If your operating system is vulnerable, File Security Protected Ransomware might slither into your operating system without your notice. When this infection slithers in, it encrypts files using the AES-256 encryption algorithm. If it does that successfully, a ransom note is introduced to you demanding a payment of 0.02 Bitcoins. Although this ransom fee is not that big – if you compare it with infections that demand hundreds and even thousands of US Dollars – paying it is still risky. Our research team warns that you might lose money for nothing in return when you pay the ransom, and that is something to think about when deciding what to do. Hopefully, you figure out a way to decrypt your files, but keep in mind that you must delete File Security Protected Ransomware in any case. If you have no idea how to remove this monstrous infection from your operating system, you can find all answers in this report. Note that you can discuss the threat further via the comments section.
If you have installed a malware scanner to identify the malicious File Security Protected Ransomware, you might have been introduced to “FakeWU Ransomware” and “Fake WindowsUpdater Ransomware” names. Of course, all three of these names represent the same threat. According to the information we have gathered when analyzing this infection, it can be spread using exploit kits, as well as via corrupted spam email attachments. It can also be downloaded onto the targeted computer users by infections that are already running on it. Obviously, if that is the case, you need to make sure you remove these infections as soon as you get rid of File Security Protected Ransomware itself. Of course, although removing this threat is very simple, not many users jump to that because their files are encrypted. If you remove File Security Protected Ransomware right away, you might lose the option of getting your photos, databases, documents, and other personal files decrypted. Therefore, we suggest getting rid of this infection after you decide what you want to do.

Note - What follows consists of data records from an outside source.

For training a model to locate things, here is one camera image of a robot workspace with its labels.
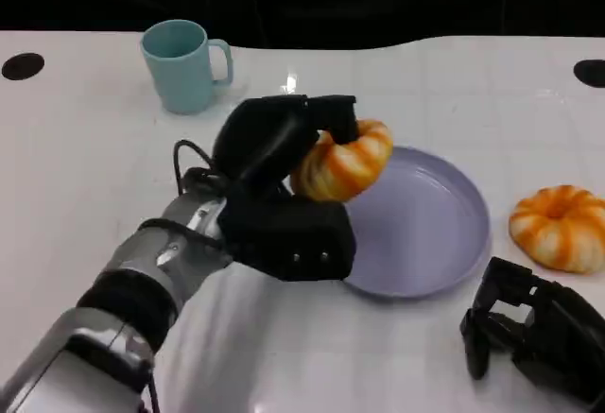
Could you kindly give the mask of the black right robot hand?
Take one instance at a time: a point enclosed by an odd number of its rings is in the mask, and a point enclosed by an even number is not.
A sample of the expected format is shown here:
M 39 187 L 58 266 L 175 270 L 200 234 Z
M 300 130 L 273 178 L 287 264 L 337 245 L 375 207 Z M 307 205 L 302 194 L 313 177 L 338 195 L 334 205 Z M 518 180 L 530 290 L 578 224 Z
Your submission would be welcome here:
M 604 410 L 604 317 L 572 288 L 493 257 L 459 329 L 473 379 L 508 352 L 533 384 Z

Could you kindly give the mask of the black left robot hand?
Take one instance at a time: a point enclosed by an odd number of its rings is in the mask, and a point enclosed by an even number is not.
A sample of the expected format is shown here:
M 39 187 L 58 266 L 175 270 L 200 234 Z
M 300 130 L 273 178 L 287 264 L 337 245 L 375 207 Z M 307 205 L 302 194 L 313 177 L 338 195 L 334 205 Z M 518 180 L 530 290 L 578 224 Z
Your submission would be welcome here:
M 284 192 L 324 131 L 339 144 L 358 138 L 353 95 L 272 95 L 242 101 L 213 147 L 214 167 L 253 197 Z

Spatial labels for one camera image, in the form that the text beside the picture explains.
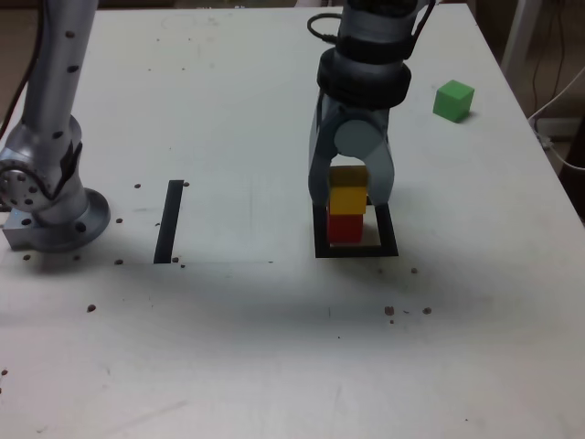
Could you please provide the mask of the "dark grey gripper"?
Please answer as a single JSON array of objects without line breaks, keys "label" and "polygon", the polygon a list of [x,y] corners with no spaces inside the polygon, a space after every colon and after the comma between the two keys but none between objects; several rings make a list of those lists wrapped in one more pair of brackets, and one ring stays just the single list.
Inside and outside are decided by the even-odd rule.
[{"label": "dark grey gripper", "polygon": [[309,144],[308,189],[315,206],[329,199],[329,168],[338,154],[359,159],[368,171],[368,196],[385,205],[394,185],[395,168],[389,148],[390,109],[370,110],[318,95]]}]

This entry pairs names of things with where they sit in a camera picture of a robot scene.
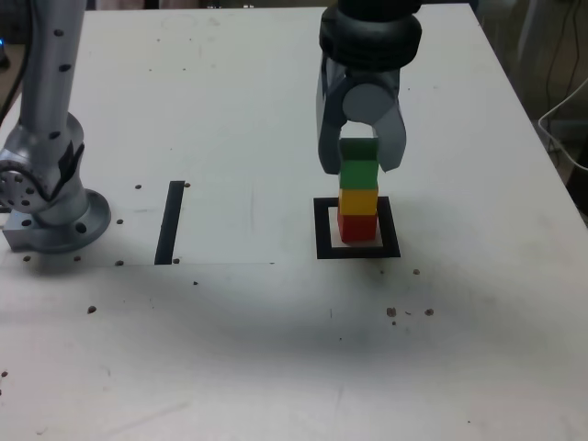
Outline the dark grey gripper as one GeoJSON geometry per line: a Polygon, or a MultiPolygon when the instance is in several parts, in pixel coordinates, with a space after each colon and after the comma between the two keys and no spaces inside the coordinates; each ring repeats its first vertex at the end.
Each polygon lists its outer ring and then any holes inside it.
{"type": "Polygon", "coordinates": [[[339,140],[347,121],[368,125],[378,142],[384,172],[397,169],[406,147],[406,129],[399,100],[400,71],[369,72],[348,68],[322,56],[317,84],[318,155],[327,175],[341,169],[339,140]]]}

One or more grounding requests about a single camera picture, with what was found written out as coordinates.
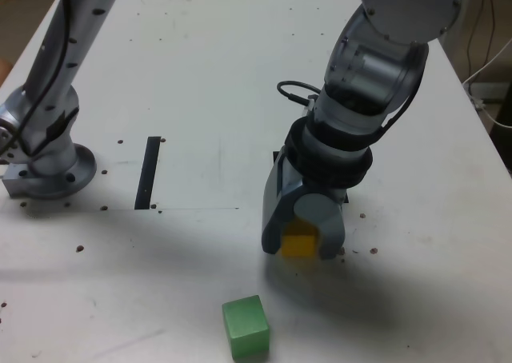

The solution offered by the creator of File Security Protected Ransomware includes sending a fee of 0.02 Bitcoins – which is around $24 or €23 – to a specific Bitcoin address and then confirming the payment by emailing at email@example.com. A window entitled “FILE SECURITY PROTECTED” pops up to introduce you to the information that you need to pay the ransom. If you delete the .exe file that is responsible for showcasing this ransom message, paying the ransom becomes impossible. Also, you might have to apply the decryption key that you are promised to get in return of the ransom using the window of the ransomware. Of course, if you have no desire of supporting cyber criminals financially, or if you are not worried about losing your files because they are backed up, you should remove File Security Protected Ransomware without further hesitation. If your files were not backed up prior to the invasion of this ransomware, make sure to set up a backup as soon as the threat is eliminated.
As we mentioned previously, removing File Security Protected Ransomware is not that difficult. In fact, there is only one file that you need to eliminate, and you might already be familiar with it if you have downloaded it from a spam email. Of course, if the file was downloaded without your permission, you might have a hard time identifying it, and you should not go around deleting every suspicious file you find because you might cause even more problems for yourself. In this case, using an anti-malware tool is the smartest move because it can automatically find and eliminate malicious components. If other malicious threats are active on your PC, the anti-malware tool will detect and delete them as well. And if you keep it installed, you will ensure that malware does not have a chance of slithering into your operating system again. If you get rid of all threats manually, remember that implementing reliable security tools is crucial.